HAUT DE PAGE





Gérard ONESTA
Député Vert européen,
Vice Président du Parlement européen




Carré d'Europe N°5 – HIVER 2000-2001 L'Europe vue de l'Hémicycle
Sécurité ou militarisation ?

Les premiers pas d'une Europe de la défense

La construction européenne a longtemps éludé les questions de politique étrangère et de sécurité commune. C’est la chute du Mur et surtout le drame yougoslave qui a poussé l’Union à se préoccuper de défense, de maintien de la paix, et à envisager la mise sur pied d’une force européenne d’intervention et d’interposition. En 1990, alors que les Balkans ne s’étaient pas encore embrasés, le Parlement européen avait été alerté sur les risques d’un conflit majeur et terriblement meurtrier, en Croatie d’abord, en Bosnie ensuite, au Kosovo enfin. L’Europe était alors impuissante à agir, autrement que par de belles résolutions d’appel à la cessation des hostilités et au dialogue.
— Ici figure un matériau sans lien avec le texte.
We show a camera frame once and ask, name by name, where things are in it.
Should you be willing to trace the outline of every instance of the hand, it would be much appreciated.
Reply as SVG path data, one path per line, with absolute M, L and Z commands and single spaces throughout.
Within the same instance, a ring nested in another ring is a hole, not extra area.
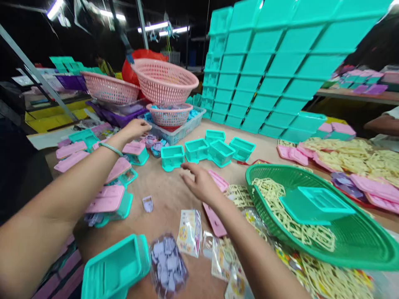
M 223 200 L 227 200 L 209 172 L 203 169 L 201 166 L 194 163 L 183 163 L 180 167 L 190 170 L 195 176 L 195 180 L 193 181 L 188 175 L 181 174 L 181 177 L 183 178 L 183 181 L 186 183 L 187 187 L 199 200 L 205 202 L 211 208 L 214 208 Z

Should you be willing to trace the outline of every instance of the purple plastic tray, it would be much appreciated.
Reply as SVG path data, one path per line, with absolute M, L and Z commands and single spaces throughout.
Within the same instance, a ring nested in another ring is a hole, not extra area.
M 121 116 L 121 115 L 115 114 L 111 111 L 108 111 L 108 110 L 94 104 L 91 101 L 87 101 L 86 105 L 89 105 L 90 107 L 92 107 L 94 109 L 94 111 L 97 113 L 97 115 L 104 121 L 109 122 L 111 125 L 113 125 L 115 127 L 121 127 L 121 128 L 125 127 L 132 119 L 137 118 L 138 116 L 148 112 L 147 109 L 143 108 L 143 109 L 140 109 L 139 111 L 136 111 L 127 116 Z

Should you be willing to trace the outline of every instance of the plastic toy parts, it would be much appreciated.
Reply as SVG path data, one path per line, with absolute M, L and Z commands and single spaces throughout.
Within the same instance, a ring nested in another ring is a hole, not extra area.
M 325 188 L 297 187 L 280 200 L 291 217 L 301 224 L 330 225 L 333 220 L 356 213 Z

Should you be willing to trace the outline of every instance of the metal pole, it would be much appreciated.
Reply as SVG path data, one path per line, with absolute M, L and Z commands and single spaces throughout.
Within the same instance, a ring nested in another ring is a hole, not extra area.
M 73 120 L 77 121 L 78 119 L 72 114 L 72 112 L 68 109 L 68 107 L 64 104 L 64 102 L 59 97 L 59 94 L 47 83 L 47 81 L 41 76 L 41 74 L 37 71 L 33 63 L 29 60 L 29 58 L 25 55 L 25 53 L 21 50 L 21 48 L 17 45 L 17 43 L 12 39 L 12 37 L 7 33 L 7 31 L 0 24 L 0 35 L 4 38 L 6 43 L 10 45 L 13 51 L 18 55 L 19 58 L 23 61 L 26 67 L 31 71 L 31 73 L 40 81 L 40 83 L 47 89 L 50 95 L 55 99 L 58 105 L 65 111 L 65 113 Z
M 147 33 L 145 32 L 145 23 L 143 15 L 143 7 L 141 6 L 141 0 L 136 0 L 138 19 L 140 20 L 141 34 L 143 36 L 144 48 L 148 50 Z

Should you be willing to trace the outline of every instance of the bracelet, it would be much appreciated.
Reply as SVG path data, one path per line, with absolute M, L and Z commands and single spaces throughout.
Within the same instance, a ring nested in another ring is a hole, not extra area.
M 112 150 L 115 153 L 117 153 L 120 157 L 123 157 L 123 154 L 121 153 L 120 150 L 114 148 L 113 146 L 110 146 L 108 143 L 100 142 L 99 146 L 103 146 L 103 147 L 109 148 L 110 150 Z

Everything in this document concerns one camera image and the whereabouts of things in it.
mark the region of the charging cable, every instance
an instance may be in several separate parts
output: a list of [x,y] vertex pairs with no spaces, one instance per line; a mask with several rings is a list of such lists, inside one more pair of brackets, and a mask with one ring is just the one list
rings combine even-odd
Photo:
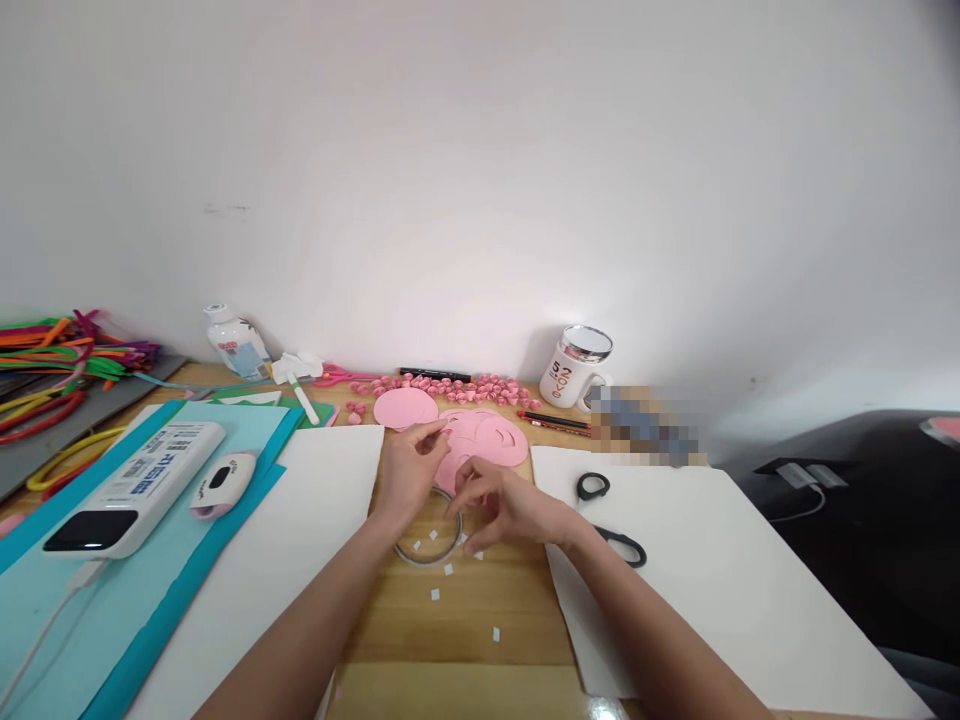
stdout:
[[796,520],[797,518],[808,517],[810,515],[813,515],[823,510],[823,506],[827,504],[826,494],[823,492],[823,490],[819,485],[807,485],[807,487],[813,490],[815,493],[817,493],[817,495],[820,496],[820,502],[817,503],[817,506],[815,508],[813,508],[812,510],[806,510],[802,513],[797,513],[796,515],[788,515],[785,518],[776,518],[775,520],[770,520],[769,522],[771,523],[787,522],[788,520]]
[[27,653],[27,656],[20,664],[20,668],[13,676],[13,681],[9,687],[7,687],[6,692],[3,693],[3,697],[0,698],[0,714],[3,713],[3,709],[7,706],[7,703],[10,702],[10,698],[13,697],[17,685],[20,684],[20,681],[26,674],[27,668],[29,668],[30,663],[33,662],[33,658],[36,656],[37,651],[40,650],[40,646],[43,645],[43,641],[47,639],[47,635],[50,633],[51,628],[53,628],[54,623],[57,622],[57,618],[60,617],[60,613],[63,612],[63,609],[70,603],[74,595],[100,577],[100,573],[103,572],[108,562],[108,560],[90,560],[85,562],[80,566],[80,569],[77,570],[77,573],[70,578],[70,581],[67,583],[67,594],[63,600],[60,601],[57,609],[53,611],[50,619],[47,620],[47,624],[43,626],[43,630],[40,631],[37,641],[33,644],[33,647],[30,648],[30,652]]

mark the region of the white paper sheet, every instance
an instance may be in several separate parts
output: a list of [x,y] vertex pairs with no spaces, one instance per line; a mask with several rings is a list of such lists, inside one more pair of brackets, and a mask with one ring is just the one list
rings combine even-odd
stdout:
[[380,425],[293,434],[277,461],[286,472],[223,551],[126,720],[193,716],[363,524],[382,444]]
[[[647,551],[637,572],[775,709],[933,717],[730,477],[710,468],[608,464],[581,450],[532,447],[537,486]],[[578,505],[585,472],[610,480]],[[637,697],[580,575],[547,549],[585,690]]]

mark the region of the white bottle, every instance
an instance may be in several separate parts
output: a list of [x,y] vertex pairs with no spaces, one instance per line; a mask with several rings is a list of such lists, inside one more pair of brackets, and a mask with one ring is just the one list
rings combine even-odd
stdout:
[[248,382],[269,380],[270,356],[257,329],[223,303],[209,305],[203,311],[210,319],[207,339],[223,364]]

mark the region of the pen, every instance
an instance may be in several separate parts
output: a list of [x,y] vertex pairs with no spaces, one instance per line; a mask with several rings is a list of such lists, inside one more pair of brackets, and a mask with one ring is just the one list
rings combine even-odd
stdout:
[[567,428],[567,427],[561,427],[560,425],[551,425],[550,423],[541,422],[540,420],[533,420],[532,418],[522,417],[522,419],[526,420],[528,423],[530,423],[535,427],[545,427],[545,428],[549,428],[550,430],[560,430],[561,432],[568,432],[571,435],[579,435],[580,437],[590,437],[589,432],[584,432],[583,430],[578,430],[577,428]]
[[590,430],[590,423],[583,423],[578,420],[567,420],[566,418],[555,418],[550,415],[541,415],[527,410],[517,410],[517,415],[524,420],[537,420],[539,422],[550,423],[551,425],[563,425],[564,427],[576,428],[578,430]]

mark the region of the white mug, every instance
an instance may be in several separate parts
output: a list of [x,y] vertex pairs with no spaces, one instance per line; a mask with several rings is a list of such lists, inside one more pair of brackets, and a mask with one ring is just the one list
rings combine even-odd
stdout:
[[613,382],[597,367],[611,352],[613,340],[606,333],[586,325],[566,328],[540,380],[543,399],[555,407],[576,405],[583,412],[590,412],[583,401],[590,388]]

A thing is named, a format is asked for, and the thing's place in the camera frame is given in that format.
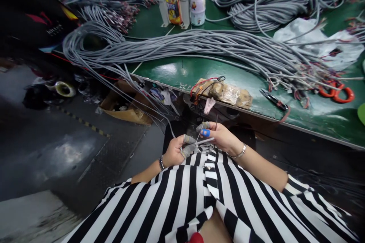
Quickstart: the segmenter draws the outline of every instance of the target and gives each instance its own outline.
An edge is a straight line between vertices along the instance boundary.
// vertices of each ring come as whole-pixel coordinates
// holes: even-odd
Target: green table surface
[[[363,8],[363,3],[345,3],[335,10],[325,11],[322,14],[322,17],[327,18],[324,33],[330,36],[348,27],[348,22],[345,20],[357,16]],[[206,16],[210,19],[220,19],[226,17],[226,11],[219,9],[213,2],[207,0]],[[164,36],[171,28],[173,30],[169,35],[183,31],[179,26],[169,25],[162,28],[161,25],[162,19],[157,5],[150,9],[142,8],[136,17],[136,24],[129,31],[129,36],[141,38]],[[200,27],[190,26],[190,28],[234,29],[230,20],[218,23],[206,21]],[[362,68],[364,58],[365,53],[360,56],[357,63],[346,69],[344,77],[364,76]],[[130,65],[129,72],[134,71],[137,76],[156,80],[184,91],[190,91],[200,78],[208,79],[224,75],[227,84],[244,88],[253,96],[254,99],[249,112],[276,120],[280,120],[283,116],[283,112],[259,92],[261,88],[267,89],[265,80],[225,63],[204,58],[170,57],[144,62],[136,68],[137,64]],[[317,136],[346,143],[352,147],[365,147],[365,126],[357,116],[357,108],[365,103],[365,83],[364,81],[349,80],[345,84],[355,93],[355,100],[347,104],[335,103],[329,98],[311,93],[310,107],[304,109],[300,102],[293,98],[293,95],[287,94],[283,89],[273,92],[273,95],[291,107],[290,115],[285,122],[286,125],[302,131],[310,131]]]

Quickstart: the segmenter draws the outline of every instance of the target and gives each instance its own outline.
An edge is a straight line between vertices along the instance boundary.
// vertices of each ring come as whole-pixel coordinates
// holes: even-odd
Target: white plastic bag
[[[305,32],[310,31],[315,27],[315,20],[304,20],[302,18],[297,18],[291,23],[289,23],[286,27],[279,29],[274,34],[274,40],[279,42],[284,42],[289,39],[292,39],[296,36],[299,36]],[[358,42],[358,39],[349,34],[347,31],[339,31],[332,35],[331,37],[327,37],[322,33],[322,31],[318,28],[315,29],[306,35],[298,37],[296,39],[290,40],[288,44],[297,44],[297,43],[311,43],[316,41],[324,41],[324,40],[334,40],[341,39],[345,41]],[[298,49],[305,50],[316,55],[319,58],[322,58],[327,66],[333,68],[336,71],[344,70],[349,67],[353,63],[357,61],[357,58],[363,52],[365,47],[362,44],[353,44],[353,43],[320,43],[320,44],[311,44],[311,45],[303,45],[303,46],[293,46]],[[335,56],[330,56],[330,53],[334,51],[339,51],[340,53]]]

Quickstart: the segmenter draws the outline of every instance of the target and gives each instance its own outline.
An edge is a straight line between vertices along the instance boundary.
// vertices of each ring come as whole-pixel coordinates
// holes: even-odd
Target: woman's right hand
[[[243,142],[241,142],[235,135],[233,135],[223,124],[215,123],[214,121],[207,121],[197,127],[197,131],[202,136],[214,137],[215,144],[219,149],[227,152],[230,156],[235,157],[242,152]]]

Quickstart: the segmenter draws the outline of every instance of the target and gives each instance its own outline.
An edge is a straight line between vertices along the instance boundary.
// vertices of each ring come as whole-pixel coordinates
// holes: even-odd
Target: silver bracelet
[[[241,152],[241,153],[239,153],[237,156],[235,156],[235,157],[231,157],[231,158],[233,158],[233,159],[240,158],[240,157],[242,157],[242,156],[243,156],[243,154],[244,154],[244,152],[245,152],[245,151],[246,151],[246,144],[243,144],[242,152]]]
[[[163,165],[163,163],[162,163],[162,157],[163,157],[163,155],[159,158],[159,164],[160,164],[160,169],[161,169],[161,171],[163,170],[163,169],[165,169],[165,166]]]

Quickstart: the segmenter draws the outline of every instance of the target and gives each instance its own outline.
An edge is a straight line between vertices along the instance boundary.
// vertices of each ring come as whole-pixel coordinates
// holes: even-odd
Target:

En 1992 est lancé le processus de Petersberg, alors que débute le conflit en Bosnie. Mais ce n’est que depuis deux ans (sommets de Cologne, d’Helsinki, de Feira et de Nice) que commence à se concrétiser l’Europe de la défense, terme auquel les Verts préféreraient l’Europe de la paix. Les institutions européennes se sont mises d’accord sur une stratégie en deux temps : la gestion civile des crises et, en cas d’échec, l’intervention d’une "force de réaction rapide". Malheureusement, les mesures les plus visibles ne sont que militaires : des navires, des chars, des soldats…
La relation qu’entretient l’Union européenne vis-à-vis de l’Alliance Atlantique est évidemment un sujet sensible, d’autant que le "Monsieur politique européenne de sécurité commune (PESC)", Javier Solana, était auparavant le Secrétaire général de l’OTAN. Lors du vote du rapport Lalumière sur ce sujet, en novembre, les députés Verts européens ont exprimé des positions nuancées sur la nécessité de prolonger le processus en cours. Les cicatrices du débat sur l’intervention au Kosovo sont encore sensibles…Les députés Verts originaires des pays neutres (Irlande, Suède, Autriche, Finlande) se méfient de toute forme d’intervention européenne, fût-elle plus policière que militaire. De son côté, Daniel Cohn-Bendit, membre de la commission des Affaires étrangères au Parlement, plaidait, avec une majorité du groupe Vert/ALE, pour une force d’interposition en cas de crise majeure. L’ensemble du groupe se retrouve pourtant pour réaffirmer que la notion de sécurité ne peut se résumer à une dimension militaire, et que la meilleure façon d’éviter les conflits reste toujours d’assurer partout la démocratie et le bien-être social et environnemental.